● Task to complete
Taking the first line of the listing as the start and the line containing "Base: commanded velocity" as the end, reproduce everything in between exactly, both ends included.

● Data provided
───
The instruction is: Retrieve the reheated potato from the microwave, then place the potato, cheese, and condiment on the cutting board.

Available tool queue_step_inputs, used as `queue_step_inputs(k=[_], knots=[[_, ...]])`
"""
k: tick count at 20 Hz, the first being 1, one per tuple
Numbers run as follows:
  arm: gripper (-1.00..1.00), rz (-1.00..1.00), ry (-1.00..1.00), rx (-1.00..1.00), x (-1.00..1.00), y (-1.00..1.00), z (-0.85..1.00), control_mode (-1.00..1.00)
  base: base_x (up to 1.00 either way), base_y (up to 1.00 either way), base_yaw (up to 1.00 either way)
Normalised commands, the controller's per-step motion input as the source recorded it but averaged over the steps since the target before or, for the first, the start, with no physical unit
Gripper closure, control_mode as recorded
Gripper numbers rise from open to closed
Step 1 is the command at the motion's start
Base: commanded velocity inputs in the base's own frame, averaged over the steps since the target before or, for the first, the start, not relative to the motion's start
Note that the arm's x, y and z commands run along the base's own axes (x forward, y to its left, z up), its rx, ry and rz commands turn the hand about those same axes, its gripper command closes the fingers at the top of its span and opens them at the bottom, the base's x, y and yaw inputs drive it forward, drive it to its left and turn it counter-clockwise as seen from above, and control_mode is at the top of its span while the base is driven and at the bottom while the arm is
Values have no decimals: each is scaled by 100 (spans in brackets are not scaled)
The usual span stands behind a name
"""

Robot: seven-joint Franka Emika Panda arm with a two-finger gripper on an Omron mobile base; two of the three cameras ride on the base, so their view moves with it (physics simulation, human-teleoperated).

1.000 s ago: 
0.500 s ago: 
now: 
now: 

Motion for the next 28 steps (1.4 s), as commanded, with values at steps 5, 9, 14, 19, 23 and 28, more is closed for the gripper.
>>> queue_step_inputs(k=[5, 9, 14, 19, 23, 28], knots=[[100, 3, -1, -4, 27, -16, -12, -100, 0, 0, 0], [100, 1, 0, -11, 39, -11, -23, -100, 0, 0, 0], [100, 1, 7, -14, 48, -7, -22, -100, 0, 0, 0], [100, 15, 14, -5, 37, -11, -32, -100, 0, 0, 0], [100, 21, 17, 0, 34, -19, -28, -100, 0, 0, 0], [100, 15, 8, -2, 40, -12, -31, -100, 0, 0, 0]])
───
● Answer to this exercise
The instruction is: Retrieve the reheated potato from the microwave, then place the potato, cheese, and condiment on the cutting board.

Available tool queue_step_inputs, used as `queue_step_inputs(k=[_], knots=[[_, ...]])`
"""
k: tick count at 20 Hz, the first being 1, one per tuple
Numbers run as follows:
  arm: gripper (-1.00..1.00), rz (-1.00..1.00), ry (-1.00..1.00), rx (-1.00..1.00), x (-1.00..1.00), y (-1.00..1.00), z (-0.85..1.00), control_mode (-1.00..1.00)
  base: base_x (up to 1.00 either way), base_y (up to 1.00 either way), base_yaw (up to 1.00 either way)
Normalised commands, the controller's per-step motion input as the source recorded it but averaged over the steps since the target before or, for the first, the start, with no physical unit
Gripper closure, control_mode as recorded
Gripper numbers rise from open to closed
Step 1 is the command at the motion's start
Base: commanded velocity inputs in the base's own frame, averaged over the steps since the target before or, for the first, the start, not relative to the motion's start

The full output has been given.